## PROBLEM DESCRIPTION
Each line of the data needs to be transcribed exactly.

## INFORMATION SUPPLIED

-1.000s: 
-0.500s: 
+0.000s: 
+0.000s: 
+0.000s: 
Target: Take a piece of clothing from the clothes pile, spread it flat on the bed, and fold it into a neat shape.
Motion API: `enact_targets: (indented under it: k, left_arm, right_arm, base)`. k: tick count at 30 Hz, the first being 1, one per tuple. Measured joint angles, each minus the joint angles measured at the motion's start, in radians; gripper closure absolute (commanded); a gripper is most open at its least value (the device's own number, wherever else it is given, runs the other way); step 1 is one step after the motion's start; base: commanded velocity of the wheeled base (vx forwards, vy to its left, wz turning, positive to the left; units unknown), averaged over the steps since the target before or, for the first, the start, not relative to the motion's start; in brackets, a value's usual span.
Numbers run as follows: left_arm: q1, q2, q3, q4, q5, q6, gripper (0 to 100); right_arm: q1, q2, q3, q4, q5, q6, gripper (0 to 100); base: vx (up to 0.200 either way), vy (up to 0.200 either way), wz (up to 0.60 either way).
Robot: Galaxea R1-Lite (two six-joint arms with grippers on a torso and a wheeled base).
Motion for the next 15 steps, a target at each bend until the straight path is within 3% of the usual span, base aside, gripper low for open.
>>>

## RESULT OF THE EXERCISE
-1.000s: 
-0.500s: 
+0.000s: 
+0.000s: 
+0.000s: 
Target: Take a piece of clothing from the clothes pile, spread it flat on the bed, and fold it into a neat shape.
Motion API: `enact_targets: (indented under it: k, left_arm, right_arm, base)`. k: tick count at 30 Hz, the first being 1, one per tuple. Measured joint angles, each minus the joint angles measured at the motion's start, in radians; gripper closure absolute (commanded); a gripper is most open at its least value (the device's own number, wherever else it is given, runs the other way); step 1 is one step after the motion's start; base: commanded velocity of the wheeled base (vx forwards, vy to its left, wz turning, positive to the left; units unknown), averaged over the steps since the target before or, for the first, the start, not relative to the motion's start; in brackets, a value's usual span.
Numbers run as follows: left_arm: q1, q2, q3, q4, q5, q6, gripper (0 to 100); right_arm: q1, q2, q3, q4, q5, q6, gripper (0 to 100); base: vx (up to 0.200 either way), vy (up to 0.200 either way), wz (up to 0.60 either way).
Robot: Galaxea R1-Lite (two six-joint arms with grippers on a torso and a wheeled base).
Motion for the next 15 steps, a target at each bend until the straight path is within 3% of the usual span, base aside, gripper low for open.
>>>

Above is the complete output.